In the 1950s, the Mafia in St. Louis had little power. The south side of the city was dominated by the Syrian Mob (they were actually Lebanese), headed by Jimmy Michaels, Sr., who was close to Buster Wortman, the rackets boss in East St. Louis. Wortman was the dominant gangster in St. Louis from the early 1940s through the early 1960s. In fact, there came a period when Wortman (who didn’t like Vitale) sent his men into St. Louis to smash dozens of pinball machines (used for gambling) belonging to Vitale. Vitale’s response was to tell the St. Louis Globe-Democrat that Wortman was crazy, and that if Wortman wanted the pinball machine business, he could have it. And Wortman did in fact take over the pinball-machine business (he had his own vending machine company).

The point of this is that Deakin gives Vitale far more credit than Vitale deserves. Joe Costello was a notoriously dangerous man, and the "sources" who talked to Deakin did so when Costello was safely dead and in the ground.

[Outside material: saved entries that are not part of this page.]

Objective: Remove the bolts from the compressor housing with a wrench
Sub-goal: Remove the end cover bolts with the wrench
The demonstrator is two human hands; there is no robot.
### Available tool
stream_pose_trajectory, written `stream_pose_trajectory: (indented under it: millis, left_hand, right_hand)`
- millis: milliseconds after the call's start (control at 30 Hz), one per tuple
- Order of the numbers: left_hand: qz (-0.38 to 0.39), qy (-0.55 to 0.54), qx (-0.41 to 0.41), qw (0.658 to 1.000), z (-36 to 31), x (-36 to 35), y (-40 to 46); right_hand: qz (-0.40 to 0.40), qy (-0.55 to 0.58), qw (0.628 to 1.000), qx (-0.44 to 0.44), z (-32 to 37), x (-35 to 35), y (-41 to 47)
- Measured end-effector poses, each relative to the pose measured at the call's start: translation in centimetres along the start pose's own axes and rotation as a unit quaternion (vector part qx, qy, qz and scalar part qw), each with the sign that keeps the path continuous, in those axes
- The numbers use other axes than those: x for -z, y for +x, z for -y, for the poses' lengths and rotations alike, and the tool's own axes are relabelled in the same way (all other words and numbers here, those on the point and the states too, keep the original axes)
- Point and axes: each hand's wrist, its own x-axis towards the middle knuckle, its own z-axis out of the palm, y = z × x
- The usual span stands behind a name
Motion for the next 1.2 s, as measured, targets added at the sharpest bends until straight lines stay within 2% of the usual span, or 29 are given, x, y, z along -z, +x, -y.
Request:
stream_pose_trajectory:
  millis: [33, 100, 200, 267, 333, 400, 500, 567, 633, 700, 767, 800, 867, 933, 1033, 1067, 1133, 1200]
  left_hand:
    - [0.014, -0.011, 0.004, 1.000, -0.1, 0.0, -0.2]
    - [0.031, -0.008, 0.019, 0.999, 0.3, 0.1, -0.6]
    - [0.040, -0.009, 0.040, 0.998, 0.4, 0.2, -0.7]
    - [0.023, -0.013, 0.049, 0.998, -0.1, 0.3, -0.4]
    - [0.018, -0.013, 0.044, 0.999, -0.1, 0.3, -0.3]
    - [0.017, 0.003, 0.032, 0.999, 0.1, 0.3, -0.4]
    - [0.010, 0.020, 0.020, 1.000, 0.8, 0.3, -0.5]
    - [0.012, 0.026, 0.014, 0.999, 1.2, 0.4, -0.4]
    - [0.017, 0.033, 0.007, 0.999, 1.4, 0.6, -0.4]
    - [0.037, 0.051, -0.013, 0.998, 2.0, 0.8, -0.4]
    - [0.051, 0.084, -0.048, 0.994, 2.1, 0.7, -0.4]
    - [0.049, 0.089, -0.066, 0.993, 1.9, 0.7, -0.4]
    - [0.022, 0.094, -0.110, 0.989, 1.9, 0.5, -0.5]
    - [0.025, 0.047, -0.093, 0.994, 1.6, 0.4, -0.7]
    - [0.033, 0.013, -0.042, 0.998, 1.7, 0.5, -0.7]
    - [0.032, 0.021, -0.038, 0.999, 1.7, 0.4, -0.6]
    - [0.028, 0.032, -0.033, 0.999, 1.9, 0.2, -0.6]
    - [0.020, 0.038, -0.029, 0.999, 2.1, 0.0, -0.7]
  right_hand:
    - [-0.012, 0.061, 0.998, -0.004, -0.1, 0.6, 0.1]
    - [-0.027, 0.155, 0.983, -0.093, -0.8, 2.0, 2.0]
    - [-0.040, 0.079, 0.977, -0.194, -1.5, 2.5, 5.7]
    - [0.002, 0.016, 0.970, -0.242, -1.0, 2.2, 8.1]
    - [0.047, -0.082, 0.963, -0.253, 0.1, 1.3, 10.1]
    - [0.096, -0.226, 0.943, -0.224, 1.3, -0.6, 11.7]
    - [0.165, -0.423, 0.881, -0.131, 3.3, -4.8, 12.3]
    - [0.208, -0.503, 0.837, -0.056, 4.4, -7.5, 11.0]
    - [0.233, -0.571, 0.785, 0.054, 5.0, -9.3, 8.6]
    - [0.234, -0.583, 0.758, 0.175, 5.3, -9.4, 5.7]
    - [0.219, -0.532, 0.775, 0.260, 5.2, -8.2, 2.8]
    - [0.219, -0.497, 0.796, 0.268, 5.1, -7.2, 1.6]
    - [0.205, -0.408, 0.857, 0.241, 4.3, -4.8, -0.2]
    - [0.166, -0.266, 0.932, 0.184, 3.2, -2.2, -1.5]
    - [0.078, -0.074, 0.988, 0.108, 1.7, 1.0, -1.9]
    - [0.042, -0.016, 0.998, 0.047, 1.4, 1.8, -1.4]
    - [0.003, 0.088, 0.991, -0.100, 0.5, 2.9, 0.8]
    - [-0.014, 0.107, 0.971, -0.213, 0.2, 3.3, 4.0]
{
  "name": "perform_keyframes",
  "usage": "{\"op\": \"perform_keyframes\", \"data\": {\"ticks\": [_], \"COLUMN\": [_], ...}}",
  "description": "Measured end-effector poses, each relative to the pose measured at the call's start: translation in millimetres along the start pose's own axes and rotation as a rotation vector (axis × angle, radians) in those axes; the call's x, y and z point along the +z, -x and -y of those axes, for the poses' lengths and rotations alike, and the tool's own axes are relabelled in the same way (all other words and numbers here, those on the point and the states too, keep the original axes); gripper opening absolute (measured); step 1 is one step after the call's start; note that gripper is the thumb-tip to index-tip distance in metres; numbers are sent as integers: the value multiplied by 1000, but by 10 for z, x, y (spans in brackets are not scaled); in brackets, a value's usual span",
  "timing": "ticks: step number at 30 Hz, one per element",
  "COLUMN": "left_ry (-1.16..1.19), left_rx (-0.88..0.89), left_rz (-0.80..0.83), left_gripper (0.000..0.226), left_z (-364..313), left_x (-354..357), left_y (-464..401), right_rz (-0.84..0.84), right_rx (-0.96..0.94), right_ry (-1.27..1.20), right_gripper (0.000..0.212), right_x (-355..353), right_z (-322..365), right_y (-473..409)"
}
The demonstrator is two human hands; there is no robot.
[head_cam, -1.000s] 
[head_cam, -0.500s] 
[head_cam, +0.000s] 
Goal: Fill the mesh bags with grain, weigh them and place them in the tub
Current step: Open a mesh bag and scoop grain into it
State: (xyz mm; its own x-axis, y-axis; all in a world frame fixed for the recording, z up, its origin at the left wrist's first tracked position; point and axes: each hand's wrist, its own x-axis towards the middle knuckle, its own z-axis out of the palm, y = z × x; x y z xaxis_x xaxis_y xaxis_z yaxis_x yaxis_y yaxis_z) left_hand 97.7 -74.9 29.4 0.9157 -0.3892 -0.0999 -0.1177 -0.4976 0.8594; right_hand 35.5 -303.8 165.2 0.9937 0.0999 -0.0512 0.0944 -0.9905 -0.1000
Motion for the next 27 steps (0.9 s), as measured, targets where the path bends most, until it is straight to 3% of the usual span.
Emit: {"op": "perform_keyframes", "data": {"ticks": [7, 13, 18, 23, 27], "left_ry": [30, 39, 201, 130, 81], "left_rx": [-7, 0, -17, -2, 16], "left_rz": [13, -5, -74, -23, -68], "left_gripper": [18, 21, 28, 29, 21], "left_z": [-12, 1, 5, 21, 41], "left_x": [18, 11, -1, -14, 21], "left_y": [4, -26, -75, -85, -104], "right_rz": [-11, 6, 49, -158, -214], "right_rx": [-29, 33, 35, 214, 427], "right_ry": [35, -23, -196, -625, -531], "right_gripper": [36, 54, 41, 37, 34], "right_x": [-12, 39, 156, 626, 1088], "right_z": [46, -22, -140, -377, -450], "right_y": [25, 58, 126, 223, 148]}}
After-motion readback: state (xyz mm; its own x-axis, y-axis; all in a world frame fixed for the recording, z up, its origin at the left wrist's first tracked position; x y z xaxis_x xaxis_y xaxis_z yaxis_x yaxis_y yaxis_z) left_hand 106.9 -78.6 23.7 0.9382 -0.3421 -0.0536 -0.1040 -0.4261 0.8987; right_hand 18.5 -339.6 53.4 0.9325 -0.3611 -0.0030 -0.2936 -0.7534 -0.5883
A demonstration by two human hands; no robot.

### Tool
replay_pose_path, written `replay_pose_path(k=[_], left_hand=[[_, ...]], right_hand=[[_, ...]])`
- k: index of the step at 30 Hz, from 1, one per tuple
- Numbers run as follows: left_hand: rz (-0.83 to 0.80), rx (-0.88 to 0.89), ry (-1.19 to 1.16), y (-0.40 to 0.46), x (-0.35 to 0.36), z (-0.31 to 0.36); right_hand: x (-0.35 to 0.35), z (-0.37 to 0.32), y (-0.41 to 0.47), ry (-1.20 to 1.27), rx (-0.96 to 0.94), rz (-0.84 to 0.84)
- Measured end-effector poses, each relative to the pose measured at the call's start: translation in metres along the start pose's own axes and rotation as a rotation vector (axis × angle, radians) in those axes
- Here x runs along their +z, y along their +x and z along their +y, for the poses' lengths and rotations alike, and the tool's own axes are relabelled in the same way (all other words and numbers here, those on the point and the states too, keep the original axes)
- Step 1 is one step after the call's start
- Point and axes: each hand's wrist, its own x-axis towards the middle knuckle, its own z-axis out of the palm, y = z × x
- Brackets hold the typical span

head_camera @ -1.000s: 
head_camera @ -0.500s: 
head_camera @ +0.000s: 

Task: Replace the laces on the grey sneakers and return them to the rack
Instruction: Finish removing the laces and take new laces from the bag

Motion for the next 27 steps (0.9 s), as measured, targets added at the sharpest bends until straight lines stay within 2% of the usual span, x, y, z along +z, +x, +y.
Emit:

The first flaw in any analysis of what happened to the Greenlease money is this: it begins with whether you believe Carl Hall. Having brutally murdered Bobby Greenlease, then having dumped his crime partner while he went after the good life (and absconding with her share of the loot), then having ratted on Heady (who held out longer than Hall), what is Hall’s sudden claim to character and credibility? We know he had a shovel, and we know he went looking for a place to hide the money – and only he says he didn’t bury the missing money or otherwise dispose of it (Deakin points out that Hall told one cab driver he’d shipped a package out of town).

It is possible that Hall took revenge on the two police officers who had arrested him and, in his mind, sent him to the gas chamber. If that’s the case, then a tremendous injustice would have been done to those police officers, because their careers were truly destroyed.

In the 1950s, if you asked a St. Louis cab driver for a whore , the first place they would take you is to downtown St. Louis. Virtually every hotel downtown had girls on-call.

John Carr was a mob-connected guy, so for a cab driver to take you to the Coral Courts Motel in St. Louis County (beyond the pale of Costello and Vitale -- an area, in fact, where Buster Wortman had influence), suggests a cab driver who knew John Carr. The odds are overwhelming that Carr’s "mob" connections ran to Buster Wortman rather than to the St. Louis Mafia.

It seems interesting that no one is considering the possibility that John Carr stole the money. If Carr was told about the money, all he’d have to do is wait until Hall passed out, then use a pass key to enter the room and take half the money (hoping Hall wouldn’t realize it was missing until after he was gone. Even if he did miss the money right away, what would he do about it?)

The FBI had wiretaps of Shoulders and Costello talking, saying that someone should look at the guys at the motel. This has been interpreted as Costello and Shoulders, knowing they were probably wiretapped, trying to convince the authorities they were innocent. What an irony it would be if they were being sincere.

For many years it was news anytime one of the bills linked to the missing Greenlease money surfaced. Deakin says that a mob-connected Chicago bank was the source of a number of the Greenlease bills (what few of them surfaced). However, the Italian Mafia in St. Louis was connected through Detroit (several of the original founders of the Detroit Purple Gang were St. Louisans) – not Chicago.

It was Buster Wortman who was closely connected to the Chicago Mafia.

When John Carr died, he was a multi-millionaire. What no one will ever know is whether he grabbed some of the Greenlease ransom.

Carr’s Coral Courts Motel has been torn down (by his widow, the late Jesse Carr Williams, herself a former prostitute). The eight acres on which the motel had stood has been turned into a subdivision.

 

With many of the principals in this drama dead, with even the Coral Courts Motel gone, one has to conclude that the missing Greenlease money will always remain a mystery.

However, if you’re of a prospecting mind, you might take Old Telegraph Road to the Meramac River, then go east toward the Mississippi.